Carbon dioxide interacts with building materials, producing a corroding effect. It enters inside materials by diffusion or osmosis process, and in the presence of moisture, it produces H₂CO₃, which decreases the pH value and accelerates chemical and electrochemical reactions with building materials. The carbonation reaction produces deterioration inside and outside of building materials. Destructive attacks are developed by CO₂ in concrete, which is the main cause of its corrosion. Chemical reactions occur with concrete and mortar in the presence of water. CO₂ reacts with Ca(OH)₂ and Mg(OH)₂ to form the voluminous compound CaCO3.MgCO3.H2O. This compound increases the size of building components; thus, cracks develop. It also generates swelling and dissolving effects in building materials. H₂CO₃ creates an acidic environment for reinforced iron bars in concrete and forms a corrosion cell with an iron bar; thus, corrosion starts, and disbanding occurs between set cement and iron bars.
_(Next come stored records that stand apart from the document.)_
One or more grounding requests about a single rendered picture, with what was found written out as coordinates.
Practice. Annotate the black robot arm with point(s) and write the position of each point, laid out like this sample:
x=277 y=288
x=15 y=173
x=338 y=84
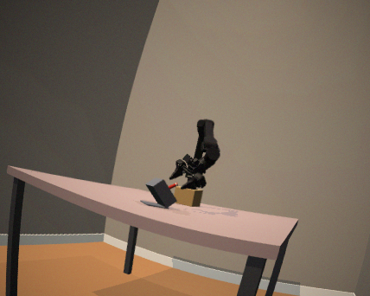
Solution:
x=206 y=143

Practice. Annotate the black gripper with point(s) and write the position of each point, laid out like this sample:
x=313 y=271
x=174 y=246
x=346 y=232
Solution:
x=197 y=180

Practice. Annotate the dark grey square panel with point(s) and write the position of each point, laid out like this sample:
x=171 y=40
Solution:
x=161 y=192

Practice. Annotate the red cylindrical peg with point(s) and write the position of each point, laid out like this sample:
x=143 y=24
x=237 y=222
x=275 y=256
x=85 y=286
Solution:
x=173 y=185

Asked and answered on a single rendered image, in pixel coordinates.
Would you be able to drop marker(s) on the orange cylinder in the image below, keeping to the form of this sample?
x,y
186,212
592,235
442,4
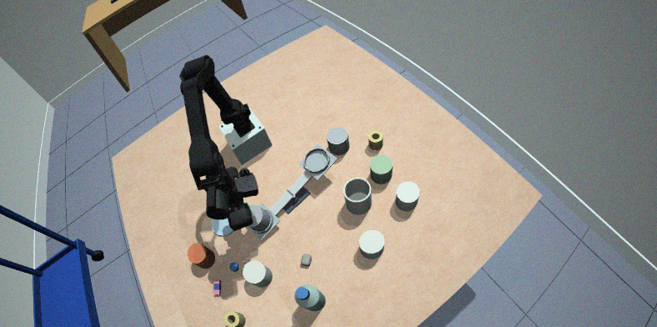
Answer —
x,y
201,256

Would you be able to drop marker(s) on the white cylinder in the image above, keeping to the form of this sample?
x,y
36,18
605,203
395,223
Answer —
x,y
258,274

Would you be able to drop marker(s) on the small grey pebble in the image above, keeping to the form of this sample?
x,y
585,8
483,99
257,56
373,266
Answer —
x,y
306,260

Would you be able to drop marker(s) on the light blue round disc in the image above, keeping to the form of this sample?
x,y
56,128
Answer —
x,y
221,227

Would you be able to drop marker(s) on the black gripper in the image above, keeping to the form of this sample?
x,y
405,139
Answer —
x,y
239,217

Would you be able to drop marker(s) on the grey balance beam with round pans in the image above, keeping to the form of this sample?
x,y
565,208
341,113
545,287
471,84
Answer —
x,y
316,163

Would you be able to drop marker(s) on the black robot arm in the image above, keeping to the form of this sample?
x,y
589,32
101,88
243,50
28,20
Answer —
x,y
204,157

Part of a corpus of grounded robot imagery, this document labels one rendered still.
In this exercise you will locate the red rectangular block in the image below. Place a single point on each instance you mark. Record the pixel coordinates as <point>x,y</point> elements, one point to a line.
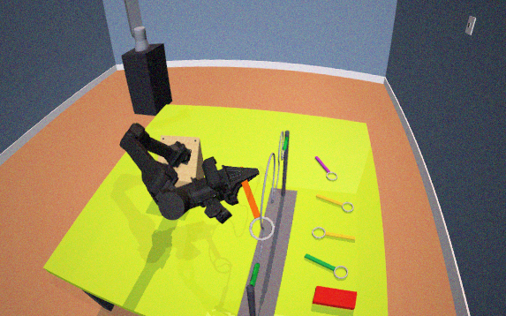
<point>335,297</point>

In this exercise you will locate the green handle with grey loop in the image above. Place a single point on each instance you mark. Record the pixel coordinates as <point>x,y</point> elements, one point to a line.
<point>327,265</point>

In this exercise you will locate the magenta-handled loop tool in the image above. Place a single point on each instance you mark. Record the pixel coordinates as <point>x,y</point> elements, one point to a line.
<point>326,169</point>

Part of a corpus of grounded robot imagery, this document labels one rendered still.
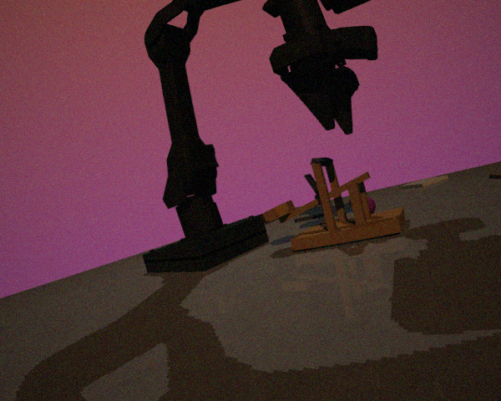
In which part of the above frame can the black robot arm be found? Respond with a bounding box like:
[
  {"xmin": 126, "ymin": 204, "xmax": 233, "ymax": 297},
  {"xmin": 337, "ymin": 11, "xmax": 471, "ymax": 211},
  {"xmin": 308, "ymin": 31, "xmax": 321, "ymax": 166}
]
[{"xmin": 144, "ymin": 0, "xmax": 378, "ymax": 241}]

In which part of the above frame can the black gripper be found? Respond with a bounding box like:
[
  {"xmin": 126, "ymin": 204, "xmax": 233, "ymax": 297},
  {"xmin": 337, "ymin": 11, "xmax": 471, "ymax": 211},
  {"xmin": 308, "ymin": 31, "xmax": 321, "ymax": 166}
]
[{"xmin": 269, "ymin": 15, "xmax": 360, "ymax": 135}]

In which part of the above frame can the wooden toy catapult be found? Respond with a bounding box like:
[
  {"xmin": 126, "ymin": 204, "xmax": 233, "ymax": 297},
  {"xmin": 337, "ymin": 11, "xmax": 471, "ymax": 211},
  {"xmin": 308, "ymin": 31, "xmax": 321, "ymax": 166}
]
[{"xmin": 261, "ymin": 157, "xmax": 405, "ymax": 252}]
In this way, concrete is detached with an iron bar. Metallic bar exhibits galvanic, pitting, crevice, and stress corrosion. CO₂ environment corrosion of building materials is controlled by the coating of octahydrodibenzo(a,d) (Singh, 2015a)annulene-5,12-diphenyhydrazone and CoS filler. These compounds are developed as composite barriers on the interface of building materials to stop diffusion or osmosis of CO₂, which works as an anticarbonation coating. The corrosion rate of building materials was determined by gravimetric and potentiostat techniques. Octahydrodibenzo(a,d) (Singh, 2015a)annulene-5,12-diphenyhydrazone was synthesized and used as an anticarbonation coating. The composite layer formation was studied by thermal parameters like activation energy, heat of adsorption, free energy, enthalpy and entropy. The surface coverage area and coating efficiencies results indicate that the coating and filler compounds provide an anticorrosive composite barrier.